Krakowski sąd aresztował na trzy miesiące podejrzanego o korupcję prezydenta Starachowic Wojciecha B. Wniosek w tej sprawie złożyła prowadząca śledztwo Prokuratura Apelacyjna w Krakowie.
Sąd aresztował mężczyznę ze względu na obawę matactwa. Ponadto grozi mu wysoka kara - nawet do 10 lat więzienia. W czasie przesłuchania nie przyznał się do winy i odmówił składania wyjaśnień.
Śledczy mają zeznania kilku osób, które potwierdzają ich ustalenia. Prezydent przyznawał wysokie nagrody prezesom i dyrektorom spółek miejskich, w różnej wysokości, od 5 do 20 tysięcy złotych. Później niektórzy nagordzeni musieli dzielić się z nim, oddając połowę. Proceder trwał przez ostatnie 3 lata. W całą sprawę może być zamieszanych nawet kilkanaście osób - samorządowych pracowników Starachowic.
Prokuratura zarzuciła Wojciechowi B., że przyjął łącznie 96 tys. złotych korzyści majątkowych.
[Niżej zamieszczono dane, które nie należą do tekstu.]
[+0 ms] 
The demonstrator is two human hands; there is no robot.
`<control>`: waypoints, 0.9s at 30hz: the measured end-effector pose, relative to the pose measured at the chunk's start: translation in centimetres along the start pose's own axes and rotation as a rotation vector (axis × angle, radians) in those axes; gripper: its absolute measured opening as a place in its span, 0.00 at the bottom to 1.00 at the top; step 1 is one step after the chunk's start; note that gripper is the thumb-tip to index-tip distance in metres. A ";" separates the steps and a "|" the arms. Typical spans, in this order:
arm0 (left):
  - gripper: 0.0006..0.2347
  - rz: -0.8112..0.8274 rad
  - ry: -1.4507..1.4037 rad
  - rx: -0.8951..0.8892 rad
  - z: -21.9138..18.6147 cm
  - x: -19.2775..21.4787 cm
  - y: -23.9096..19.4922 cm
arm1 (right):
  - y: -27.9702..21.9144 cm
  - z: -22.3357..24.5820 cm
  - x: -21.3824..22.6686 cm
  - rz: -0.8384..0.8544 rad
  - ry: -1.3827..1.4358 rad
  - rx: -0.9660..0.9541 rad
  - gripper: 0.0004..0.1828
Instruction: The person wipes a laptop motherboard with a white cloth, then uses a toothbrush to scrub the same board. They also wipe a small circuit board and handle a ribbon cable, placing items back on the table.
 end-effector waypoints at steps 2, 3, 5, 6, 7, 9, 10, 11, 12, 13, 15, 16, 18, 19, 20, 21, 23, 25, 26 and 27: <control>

Prezydent Starachowic został zatrzymany wczoraj przez CBA na polecenie krakowskiej prokuratury. Zatrzymany został także przedsiębiorca Marian S. oraz pracownica urzędu miejskiego w Starachowicach.
Po przesłuchaniach prokuratura wystąpiła do sądu z wnioskami o aresztowanie na trzy miesiące prezydenta Wojciecha B. oraz Mariana S. Wobec Justyny B. zastosowano dozór policyjny, poręczenie majątkowe i zakaz opuszczania kraju.